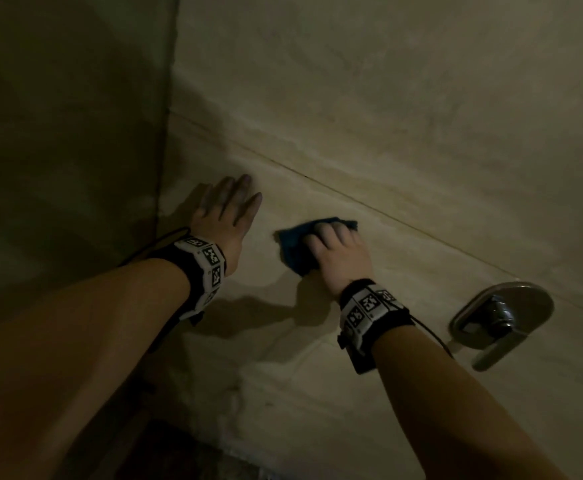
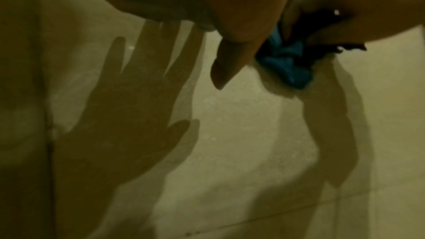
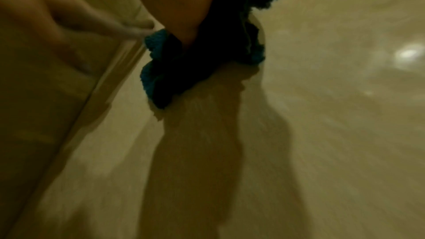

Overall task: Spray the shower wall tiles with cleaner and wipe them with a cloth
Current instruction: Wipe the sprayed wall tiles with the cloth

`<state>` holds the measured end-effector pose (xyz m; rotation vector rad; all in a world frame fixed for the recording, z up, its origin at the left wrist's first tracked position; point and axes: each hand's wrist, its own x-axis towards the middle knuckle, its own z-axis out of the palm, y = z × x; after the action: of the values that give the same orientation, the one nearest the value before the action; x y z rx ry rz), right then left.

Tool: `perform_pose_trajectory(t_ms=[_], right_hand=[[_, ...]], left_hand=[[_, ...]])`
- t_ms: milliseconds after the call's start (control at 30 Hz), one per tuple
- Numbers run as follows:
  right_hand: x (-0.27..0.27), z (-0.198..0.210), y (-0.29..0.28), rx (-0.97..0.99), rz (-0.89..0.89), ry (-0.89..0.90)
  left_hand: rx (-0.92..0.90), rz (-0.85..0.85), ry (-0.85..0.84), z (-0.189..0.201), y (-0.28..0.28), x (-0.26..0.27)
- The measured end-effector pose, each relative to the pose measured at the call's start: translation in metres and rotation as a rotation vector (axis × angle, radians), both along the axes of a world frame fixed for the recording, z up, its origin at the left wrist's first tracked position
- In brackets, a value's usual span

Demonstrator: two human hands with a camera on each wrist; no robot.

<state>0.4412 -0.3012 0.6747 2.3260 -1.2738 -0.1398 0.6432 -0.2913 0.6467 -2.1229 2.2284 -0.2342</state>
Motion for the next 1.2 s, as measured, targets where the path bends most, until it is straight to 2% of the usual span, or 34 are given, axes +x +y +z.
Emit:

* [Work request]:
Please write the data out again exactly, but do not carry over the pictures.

* [Answer below]:
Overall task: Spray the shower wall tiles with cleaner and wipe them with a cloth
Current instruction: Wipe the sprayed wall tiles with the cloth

`<state>` holds the measured end-effector pose (xyz m; rotation vector rad; all in a world frame fixed for the recording, z up, its origin at the left wrist's first tracked position; point and axes: each hand's wrist, its own x-axis towards the middle knuckle, its own z-axis out of the palm, y = z × x; after the action: of the values that give the same orientation, the one nearest the value before the action; x y z rx ry rz), right then left.

Tool: `perform_pose_trajectory(t_ms=[_], right_hand=[[_, ...]], left_hand=[[_, ...]])`
- t_ms: milliseconds after the call's start (control at 30 Hz), one per tuple
- Numbers run as follows:
  right_hand: x (-0.27..0.27), z (-0.198..0.210), y (-0.29..0.28), rx (-0.97..0.99), rz (-0.89..0.89), ry (-0.89..0.90)
  left_hand: rx (-0.92..0.90), rz (-0.85..0.85), ry (-0.85..0.84), z (-0.189..0.201), y (-0.28..0.28), x (-0.26..0.27)
- The measured end-effector pose, each relative to the pose measured at the call's start: translation in metres and rotation as a rotation vector (axis × angle, radians), both along the axes of a world frame fixed for the recording, z up, its origin at the left wrist's first tracked position
- In brackets, a value's usual span

Demonstrator: two human hands with a camera on each wrist; no robot.

<state>0.4412 -0.3012 0.6747 2.3260 -1.2738 -0.1398 0.6432 -0.2913 0.6467 -2.1229 2.2284 -0.2342</state>
Motion for the next 1.2 s, as measured, targets where the path bends most, until it is straight to 2% of the usual span, or 34 are given, axes +x +y +z.
Emit:

There is no more to this answer.